▶ _EXERCISE DESCRIPTION_
Return the opening lines of the material, word for word. End with the line that contains "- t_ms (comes".

▶ _TASK MATERIAL_
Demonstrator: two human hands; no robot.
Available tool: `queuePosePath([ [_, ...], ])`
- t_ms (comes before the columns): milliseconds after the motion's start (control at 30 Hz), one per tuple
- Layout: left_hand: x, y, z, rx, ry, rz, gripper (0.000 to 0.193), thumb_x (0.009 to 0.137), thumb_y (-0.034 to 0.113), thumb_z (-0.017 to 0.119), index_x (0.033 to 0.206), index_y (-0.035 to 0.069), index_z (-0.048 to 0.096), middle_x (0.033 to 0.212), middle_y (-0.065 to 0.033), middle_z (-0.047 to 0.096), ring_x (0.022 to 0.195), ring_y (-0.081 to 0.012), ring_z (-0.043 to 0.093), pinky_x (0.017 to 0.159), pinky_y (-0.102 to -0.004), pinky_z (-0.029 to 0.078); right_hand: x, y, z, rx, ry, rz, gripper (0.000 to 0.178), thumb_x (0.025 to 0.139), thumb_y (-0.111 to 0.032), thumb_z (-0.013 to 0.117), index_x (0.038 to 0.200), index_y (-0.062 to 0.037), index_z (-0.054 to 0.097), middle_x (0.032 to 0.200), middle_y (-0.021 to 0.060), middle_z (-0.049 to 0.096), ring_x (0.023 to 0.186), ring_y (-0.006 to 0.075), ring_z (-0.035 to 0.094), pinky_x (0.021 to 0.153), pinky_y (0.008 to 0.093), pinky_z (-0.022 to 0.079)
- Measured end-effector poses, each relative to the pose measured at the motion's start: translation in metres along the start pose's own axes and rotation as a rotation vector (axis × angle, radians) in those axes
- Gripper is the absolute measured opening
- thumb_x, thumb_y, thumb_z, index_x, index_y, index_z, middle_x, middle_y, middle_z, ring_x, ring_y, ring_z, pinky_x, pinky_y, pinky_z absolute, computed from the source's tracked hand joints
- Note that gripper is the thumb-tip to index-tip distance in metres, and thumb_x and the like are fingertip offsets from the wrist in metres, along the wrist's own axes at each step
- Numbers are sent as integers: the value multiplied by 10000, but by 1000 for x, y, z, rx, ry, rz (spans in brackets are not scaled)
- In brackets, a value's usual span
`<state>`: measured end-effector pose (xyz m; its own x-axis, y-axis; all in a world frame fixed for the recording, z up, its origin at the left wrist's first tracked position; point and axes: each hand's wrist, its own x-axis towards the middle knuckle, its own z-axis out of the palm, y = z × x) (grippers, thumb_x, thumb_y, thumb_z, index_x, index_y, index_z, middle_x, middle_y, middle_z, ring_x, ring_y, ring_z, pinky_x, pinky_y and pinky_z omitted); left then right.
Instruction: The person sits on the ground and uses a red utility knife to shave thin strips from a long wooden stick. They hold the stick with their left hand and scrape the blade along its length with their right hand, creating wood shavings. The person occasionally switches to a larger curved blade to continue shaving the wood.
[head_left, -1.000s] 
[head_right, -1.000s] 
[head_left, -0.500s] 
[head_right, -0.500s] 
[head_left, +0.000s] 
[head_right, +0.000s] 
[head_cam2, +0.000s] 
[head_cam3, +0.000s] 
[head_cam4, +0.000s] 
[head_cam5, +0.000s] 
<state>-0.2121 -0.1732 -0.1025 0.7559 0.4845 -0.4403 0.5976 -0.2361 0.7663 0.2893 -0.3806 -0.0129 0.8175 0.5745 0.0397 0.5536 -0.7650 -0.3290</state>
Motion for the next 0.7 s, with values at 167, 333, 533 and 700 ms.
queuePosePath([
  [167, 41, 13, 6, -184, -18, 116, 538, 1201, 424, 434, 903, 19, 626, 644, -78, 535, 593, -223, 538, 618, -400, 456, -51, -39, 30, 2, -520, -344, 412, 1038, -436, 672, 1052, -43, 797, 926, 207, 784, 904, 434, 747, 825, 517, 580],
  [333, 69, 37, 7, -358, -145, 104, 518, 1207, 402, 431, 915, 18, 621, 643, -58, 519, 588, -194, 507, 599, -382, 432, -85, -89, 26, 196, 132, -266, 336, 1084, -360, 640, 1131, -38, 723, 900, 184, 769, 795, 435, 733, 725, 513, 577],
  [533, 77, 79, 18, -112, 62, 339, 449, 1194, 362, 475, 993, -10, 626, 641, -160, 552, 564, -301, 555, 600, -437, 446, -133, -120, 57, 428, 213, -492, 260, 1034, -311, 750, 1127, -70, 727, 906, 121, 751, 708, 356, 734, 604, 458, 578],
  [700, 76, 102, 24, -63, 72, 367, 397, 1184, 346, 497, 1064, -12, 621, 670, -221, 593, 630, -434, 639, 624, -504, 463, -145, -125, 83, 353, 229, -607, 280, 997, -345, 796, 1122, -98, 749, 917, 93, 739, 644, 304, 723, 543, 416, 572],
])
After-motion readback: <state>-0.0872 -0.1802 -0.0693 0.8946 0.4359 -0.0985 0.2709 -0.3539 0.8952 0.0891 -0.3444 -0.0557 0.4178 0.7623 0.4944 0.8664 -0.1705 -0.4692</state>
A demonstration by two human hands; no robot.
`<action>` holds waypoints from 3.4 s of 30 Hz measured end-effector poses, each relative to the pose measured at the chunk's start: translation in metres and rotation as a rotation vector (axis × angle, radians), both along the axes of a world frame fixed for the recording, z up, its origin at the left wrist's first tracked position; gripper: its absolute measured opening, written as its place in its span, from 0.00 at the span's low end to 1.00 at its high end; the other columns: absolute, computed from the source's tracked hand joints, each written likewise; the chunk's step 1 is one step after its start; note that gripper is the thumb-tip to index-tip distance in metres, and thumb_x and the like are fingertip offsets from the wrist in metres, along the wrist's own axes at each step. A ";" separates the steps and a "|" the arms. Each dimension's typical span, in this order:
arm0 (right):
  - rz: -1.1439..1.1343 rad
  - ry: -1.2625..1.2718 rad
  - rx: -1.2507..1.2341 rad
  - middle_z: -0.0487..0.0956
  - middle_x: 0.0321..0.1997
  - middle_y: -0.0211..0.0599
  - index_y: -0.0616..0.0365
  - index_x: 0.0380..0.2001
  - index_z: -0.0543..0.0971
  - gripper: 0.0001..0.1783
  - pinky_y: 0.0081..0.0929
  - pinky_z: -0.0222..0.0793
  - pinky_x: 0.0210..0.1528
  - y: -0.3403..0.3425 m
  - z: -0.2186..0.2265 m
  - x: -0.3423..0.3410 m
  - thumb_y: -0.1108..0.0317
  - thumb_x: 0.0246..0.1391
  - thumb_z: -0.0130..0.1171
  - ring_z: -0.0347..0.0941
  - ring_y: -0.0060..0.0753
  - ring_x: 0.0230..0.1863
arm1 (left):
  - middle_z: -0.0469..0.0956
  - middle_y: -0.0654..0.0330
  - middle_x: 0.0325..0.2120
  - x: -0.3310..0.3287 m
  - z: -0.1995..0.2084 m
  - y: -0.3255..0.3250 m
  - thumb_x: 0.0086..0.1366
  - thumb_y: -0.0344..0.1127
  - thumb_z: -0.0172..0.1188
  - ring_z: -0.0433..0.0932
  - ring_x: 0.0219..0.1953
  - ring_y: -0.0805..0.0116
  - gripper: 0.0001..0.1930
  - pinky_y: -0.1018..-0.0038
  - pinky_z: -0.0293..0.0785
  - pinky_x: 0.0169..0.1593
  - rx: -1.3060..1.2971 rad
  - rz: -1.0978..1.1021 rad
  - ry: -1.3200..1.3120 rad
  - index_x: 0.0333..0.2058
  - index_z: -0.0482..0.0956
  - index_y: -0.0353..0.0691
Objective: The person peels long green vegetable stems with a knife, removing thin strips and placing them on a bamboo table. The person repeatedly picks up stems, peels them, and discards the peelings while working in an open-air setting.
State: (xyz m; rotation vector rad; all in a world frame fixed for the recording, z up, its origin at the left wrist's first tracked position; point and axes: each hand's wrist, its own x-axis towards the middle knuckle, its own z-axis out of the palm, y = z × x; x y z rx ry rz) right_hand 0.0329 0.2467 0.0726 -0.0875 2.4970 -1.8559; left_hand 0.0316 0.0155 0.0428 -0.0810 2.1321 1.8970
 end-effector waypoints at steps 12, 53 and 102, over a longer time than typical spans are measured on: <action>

▶ _TASK OUTPUT_
Demonstrator: two human hands; no robot.
Available tool: `queuePosePath([ [_, ...], ])`
- t_ms (comes before the columns): milliseconds after the motion's start (control at 30 Hz), one per tuple

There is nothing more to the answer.